Range:

South-central Asia to southern China

Habitat:

High elevations in temperate bamboo forests, rain forest

Seeing red—pandas!

Many people admire the red panda for its charming, kitten-like face, cinnamon red fur, fluffy ringed tail, and astonishing agility. The black-and-white giant panda may have worldwide popularity, but the bewitching and arboreal “other bamboo eater” has its own allure. Surprisingly, red panda fossils have been discovered in North America that date as far back as 5 million years. Today, however, red pandas are only found in small, isolated mountain territories above 4,000 feet in China, Nepal, India, Bhutan, and Burma.

Fire cats

It may seem like the roly-poly giant panda was the first true panda, and the red panda was added for fun. But French zoologist Frédéric Cuvier first described the western red panda Ailurus fulgens fulgens in 1825, 48 years before the black-and-white bear was cataloged. After examining a red panda, he said it was the most beautiful animal he had ever seen and named it Ailurus (from the Greek word ailouros, which means cat, and fulgens, meaning fire-colored or shining. In 1897, F. W. Styan discovered another form of red panda and named it Ailurus fulgens styani, now refulgens. The Styans' panda is a bit larger and more brightly colored than the western red panda.

So how did this Asian animal come to be called a panda? The origin of the name “panda” is unclear. Many people believe it derives from the second part of an old Nepalese name for these animals, nigalya ponya, which may have meant something like "bamboo footed.” Another local name for the red panda is wah or chitwah.

In China, red pandas and giant pandas share the same habitat: bamboo forests.
Red pandas have powerful molars for chewing on tough bamboo and are mostly vegetarians—although they are classified as carnivores.
Bamboo is not a great food source for energy and is hard to digest. Red pandas need to eat 20 to 30 percent of their body weight each day—about 2 to 4 pounds (1 to 2 kilograms) of bamboo shoots and leaves.
The Chinese name for the red panda is "hun-ho," meaning “fire fox.”
The first known written record of the red panda occurred in a 13th-century Chinese scroll.
Red pandas were described to Western science in 1825—more than 40 years before giant pandas were scientifically described in 1869.
Red pandas digest only 24 percent of the bamboo they eat.
In one study, female red pandas ate approximately 20,000 bamboo leaves in a single day.
Almost half of the red pandas’ total body length is in the tail.

Our first red pandas (four of them) came to the San Diego Zoo in 1940; 30 births were recorded between 1941 and 1954! We have maintained both subspecies over the years, although we’ve only had breeding success with the western red pandas, the most recent litter being born in 2006.

Currently, the Zoo’s Panda Trek exhibit is home to two western red pandas, Lily and Flynn. Lily has a whiter face and Flynn has more reddish flecks on the side of his face. They were both born in 2011, so are still young, but we hope this pair will bring us new little ones to admire. They can often be seen sleeping up high in the Chinese elm trees. Red pandas are very intelligent animals that enjoy training; some of our goals are to train Lily for ultrasound procedures so that we can confirm pregnancy as she begins breeding. Lily and Flynn’s bedrooms are air conditioned to provide extra temperature control for the red pandas in the summer.

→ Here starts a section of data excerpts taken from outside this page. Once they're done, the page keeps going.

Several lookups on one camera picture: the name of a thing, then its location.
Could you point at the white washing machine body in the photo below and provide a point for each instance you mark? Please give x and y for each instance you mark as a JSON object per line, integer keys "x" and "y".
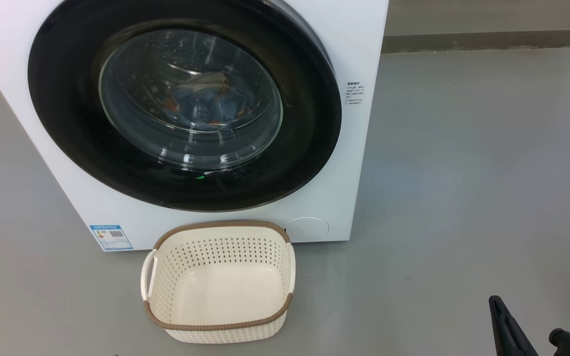
{"x": 354, "y": 163}

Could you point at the black round washing machine door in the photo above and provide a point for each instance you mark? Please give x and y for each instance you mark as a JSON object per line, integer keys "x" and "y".
{"x": 67, "y": 123}

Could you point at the blue cartoon print garment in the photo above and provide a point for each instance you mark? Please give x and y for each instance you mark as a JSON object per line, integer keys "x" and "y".
{"x": 225, "y": 106}

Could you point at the cream perforated laundry basket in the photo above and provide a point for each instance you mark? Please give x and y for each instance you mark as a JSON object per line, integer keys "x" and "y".
{"x": 215, "y": 291}

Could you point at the round white filter cover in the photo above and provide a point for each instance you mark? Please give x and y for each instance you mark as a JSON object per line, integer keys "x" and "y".
{"x": 309, "y": 228}

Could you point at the blue energy label sticker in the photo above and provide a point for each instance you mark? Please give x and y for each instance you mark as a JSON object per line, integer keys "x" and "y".
{"x": 112, "y": 237}

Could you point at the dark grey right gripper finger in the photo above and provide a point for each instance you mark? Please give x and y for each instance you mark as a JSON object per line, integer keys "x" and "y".
{"x": 507, "y": 336}

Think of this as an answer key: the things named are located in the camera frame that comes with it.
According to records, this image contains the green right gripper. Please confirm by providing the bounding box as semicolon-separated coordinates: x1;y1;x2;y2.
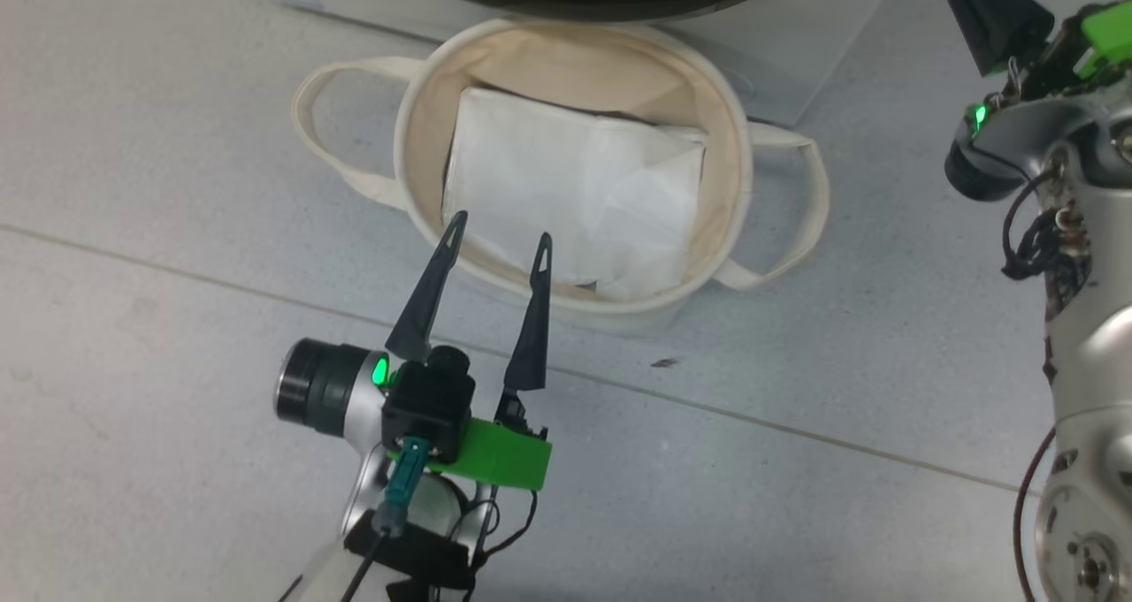
934;0;1132;101

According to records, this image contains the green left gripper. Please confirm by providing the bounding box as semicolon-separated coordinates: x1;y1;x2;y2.
385;210;555;493

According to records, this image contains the cream fabric laundry basket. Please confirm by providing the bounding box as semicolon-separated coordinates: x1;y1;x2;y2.
291;16;832;339

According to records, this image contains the white washing machine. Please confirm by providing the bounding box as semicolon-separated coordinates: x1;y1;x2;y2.
248;0;908;131

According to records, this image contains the teal plug left camera cable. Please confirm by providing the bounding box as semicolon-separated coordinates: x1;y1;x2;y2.
340;436;432;602

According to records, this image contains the thin black cable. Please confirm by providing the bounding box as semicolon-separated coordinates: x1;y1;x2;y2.
458;487;539;578

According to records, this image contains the black cable bundle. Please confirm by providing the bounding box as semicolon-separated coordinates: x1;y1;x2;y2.
1000;167;1094;286

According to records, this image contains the thin reddish brown cable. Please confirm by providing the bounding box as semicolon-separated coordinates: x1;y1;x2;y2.
1012;423;1059;602

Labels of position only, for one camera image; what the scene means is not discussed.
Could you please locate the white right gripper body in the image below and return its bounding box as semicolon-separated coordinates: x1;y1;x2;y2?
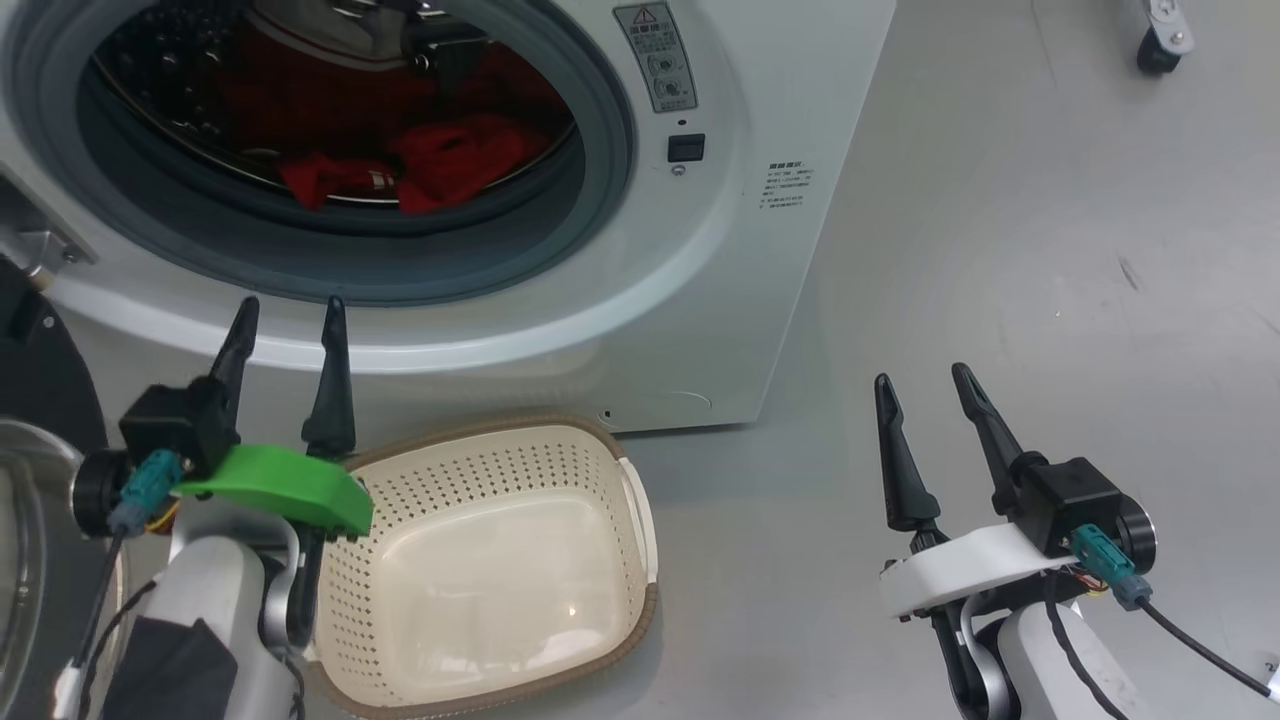
878;523;1082;622

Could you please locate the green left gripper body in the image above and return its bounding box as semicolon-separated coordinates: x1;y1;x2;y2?
171;442;377;544

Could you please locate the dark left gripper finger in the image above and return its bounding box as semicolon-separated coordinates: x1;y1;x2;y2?
301;295;359;460
207;296;261;443

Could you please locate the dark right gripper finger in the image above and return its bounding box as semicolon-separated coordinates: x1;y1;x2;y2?
874;373;943;534
951;362;1048;518

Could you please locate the black round washing machine door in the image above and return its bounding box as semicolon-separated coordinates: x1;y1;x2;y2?
0;255;129;720

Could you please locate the red white jersey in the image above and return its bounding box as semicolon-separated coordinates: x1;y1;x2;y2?
277;112;551;217

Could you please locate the cream perforated laundry basket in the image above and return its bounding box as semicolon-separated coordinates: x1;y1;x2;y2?
303;412;662;720

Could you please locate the white washing machine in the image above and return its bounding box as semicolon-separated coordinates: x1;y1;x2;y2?
0;0;899;434

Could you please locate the grey warning sticker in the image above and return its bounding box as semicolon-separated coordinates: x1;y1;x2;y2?
612;1;700;115

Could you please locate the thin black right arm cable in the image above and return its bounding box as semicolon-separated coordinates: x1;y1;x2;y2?
1043;574;1133;720

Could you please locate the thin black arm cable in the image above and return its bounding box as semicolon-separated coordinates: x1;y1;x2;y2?
76;578;158;720
1043;574;1133;720

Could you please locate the right camera cable teal plug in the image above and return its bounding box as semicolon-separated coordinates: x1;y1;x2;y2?
1064;524;1280;703

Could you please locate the camera cable teal plug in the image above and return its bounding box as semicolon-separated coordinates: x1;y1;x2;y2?
1064;524;1280;703
52;449;188;720

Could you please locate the left camera cable teal plug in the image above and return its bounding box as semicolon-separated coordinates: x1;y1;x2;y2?
52;449;188;720

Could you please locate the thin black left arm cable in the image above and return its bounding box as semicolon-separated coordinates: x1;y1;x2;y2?
76;578;158;720

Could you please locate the metal frame leg with caster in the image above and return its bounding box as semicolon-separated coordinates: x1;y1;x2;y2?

Red panda numbers may have decreased by as much as 40 percent over the last 50 years. Today the adult population is probably around 10,000 animals. People clearing forests for farming and grazing, as well as hunting and the pet trade, have drastically reduced the number of red pandas—some estimate that only 2,500 adult red pandas remain in the wild. Red panda are hunted for their pelts, which are made into fur capes and hats. Sometimes, red pandas are caught in snares set out for wild pigs, deer, and takins.

On the positive side, there are now worldwide efforts in place to save red pandas. Some habitat has been designated as protected areas. There are 20 such protected areas in India, 35 in China, 8 in Nepal, and 5 in Bhutan. San Diego Zoo Global supports the Red Panda Network, a nonprofit organization that identifies unprotected red panda habitat and trains “forest guardians” to conduct awareness-building workshops on red pandas at local villages and work with villagers to establish new protected areas. Forest guardians also continue baseline research and monitoring of red panda populations.

At the San Diego Zoo, our red pandas serve as excellent ambassadors for their species, and we hope they motivate our guests to help save wildlife. San Diego Zoo Global participates in the Association of Zoos and Aquariums’ Species Survival Plan (SSP) for red pandas. The mission of an SSP program is to cooperatively manage threatened or endangered species populations within managed-care facilities. Working together, we can save this beautiful and appealing animal.